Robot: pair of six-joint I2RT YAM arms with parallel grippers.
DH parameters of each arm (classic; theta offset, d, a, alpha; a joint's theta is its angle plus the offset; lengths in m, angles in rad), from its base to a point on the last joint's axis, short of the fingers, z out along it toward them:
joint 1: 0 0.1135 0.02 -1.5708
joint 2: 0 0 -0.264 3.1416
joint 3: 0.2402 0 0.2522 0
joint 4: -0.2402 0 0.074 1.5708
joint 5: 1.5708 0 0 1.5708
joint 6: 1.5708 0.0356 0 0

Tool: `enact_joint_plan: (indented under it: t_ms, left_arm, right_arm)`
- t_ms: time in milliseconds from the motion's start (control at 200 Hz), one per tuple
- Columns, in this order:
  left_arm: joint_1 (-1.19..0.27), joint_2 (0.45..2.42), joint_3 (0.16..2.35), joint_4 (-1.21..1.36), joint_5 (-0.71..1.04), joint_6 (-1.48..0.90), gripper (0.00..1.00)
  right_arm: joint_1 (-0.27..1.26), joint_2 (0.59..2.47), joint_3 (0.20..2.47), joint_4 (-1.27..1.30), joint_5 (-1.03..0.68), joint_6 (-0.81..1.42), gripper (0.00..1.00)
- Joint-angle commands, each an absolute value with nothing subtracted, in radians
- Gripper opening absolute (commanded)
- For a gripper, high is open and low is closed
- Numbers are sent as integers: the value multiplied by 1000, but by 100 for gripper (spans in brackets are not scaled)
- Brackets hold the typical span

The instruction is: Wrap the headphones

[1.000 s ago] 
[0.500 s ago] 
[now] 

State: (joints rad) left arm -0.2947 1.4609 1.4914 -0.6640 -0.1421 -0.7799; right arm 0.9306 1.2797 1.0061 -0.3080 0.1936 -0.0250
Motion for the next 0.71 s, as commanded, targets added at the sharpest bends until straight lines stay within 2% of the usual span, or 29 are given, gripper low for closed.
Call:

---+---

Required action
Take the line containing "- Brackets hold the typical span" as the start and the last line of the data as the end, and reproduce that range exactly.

Answer
- Brackets hold the typical span

The instruction is: Wrap the headphones

[1.000 s ago] 
[0.500 s ago] 
[now] 

State: (joints rad) left arm -0.2947 1.4609 1.4914 -0.6640 -0.1421 -0.7799; right arm 0.9306 1.2797 1.0061 -0.3080 0.1936 -0.0250
Motion for the next 0.71 s, as commanded, targets added at the sharpest bends until straight lines stay within 2% of the usual span, or 29 are given, gripper low for closed.
Call:

What the exercise asked for is complete.